--- GOAL OF THE EXERCISE ---
I need the lines below from the one with "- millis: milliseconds" down to the one with "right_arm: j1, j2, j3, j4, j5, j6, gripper" reproduced exactly, both ends included, and nothing else.

--- PROVIDED MATERIAL ---

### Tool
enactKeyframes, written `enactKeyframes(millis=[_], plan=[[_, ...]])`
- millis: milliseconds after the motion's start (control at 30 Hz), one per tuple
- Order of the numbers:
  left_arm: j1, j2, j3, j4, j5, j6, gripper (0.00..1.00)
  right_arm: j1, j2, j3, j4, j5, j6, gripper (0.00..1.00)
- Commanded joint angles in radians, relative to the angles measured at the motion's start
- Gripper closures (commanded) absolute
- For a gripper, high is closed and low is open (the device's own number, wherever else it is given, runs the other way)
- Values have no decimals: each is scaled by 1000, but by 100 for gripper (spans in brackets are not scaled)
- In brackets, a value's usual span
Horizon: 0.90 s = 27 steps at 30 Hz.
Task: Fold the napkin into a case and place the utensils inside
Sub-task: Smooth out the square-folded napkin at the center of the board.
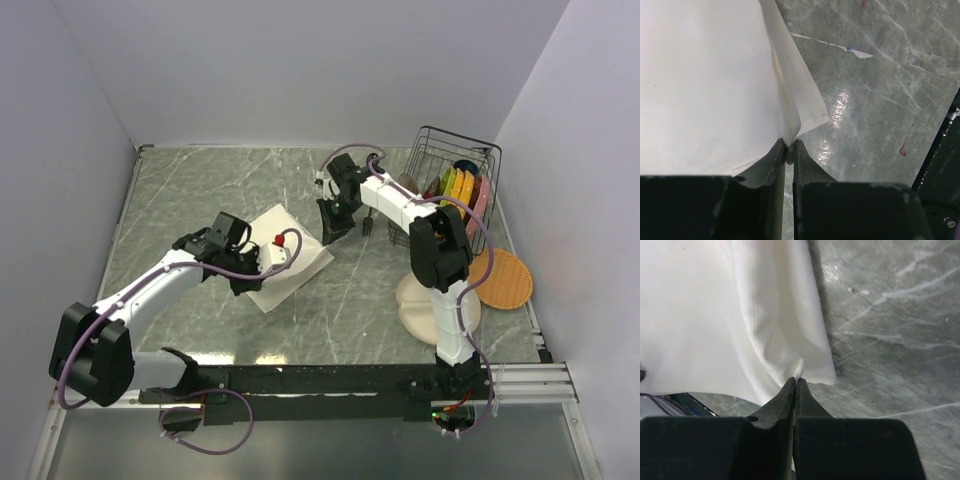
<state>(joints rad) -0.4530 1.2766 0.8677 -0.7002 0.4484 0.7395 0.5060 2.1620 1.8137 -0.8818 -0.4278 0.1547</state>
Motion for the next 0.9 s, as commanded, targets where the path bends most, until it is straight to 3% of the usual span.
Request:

--- RESULT OF THIS EXERCISE ---
- millis: milliseconds after the motion's start (control at 30 Hz), one per tuple
- Order of the numbers:
  left_arm: j1, j2, j3, j4, j5, j6, gripper (0.00..1.00)
  right_arm: j1, j2, j3, j4, j5, j6, gripper (0.00..1.00)

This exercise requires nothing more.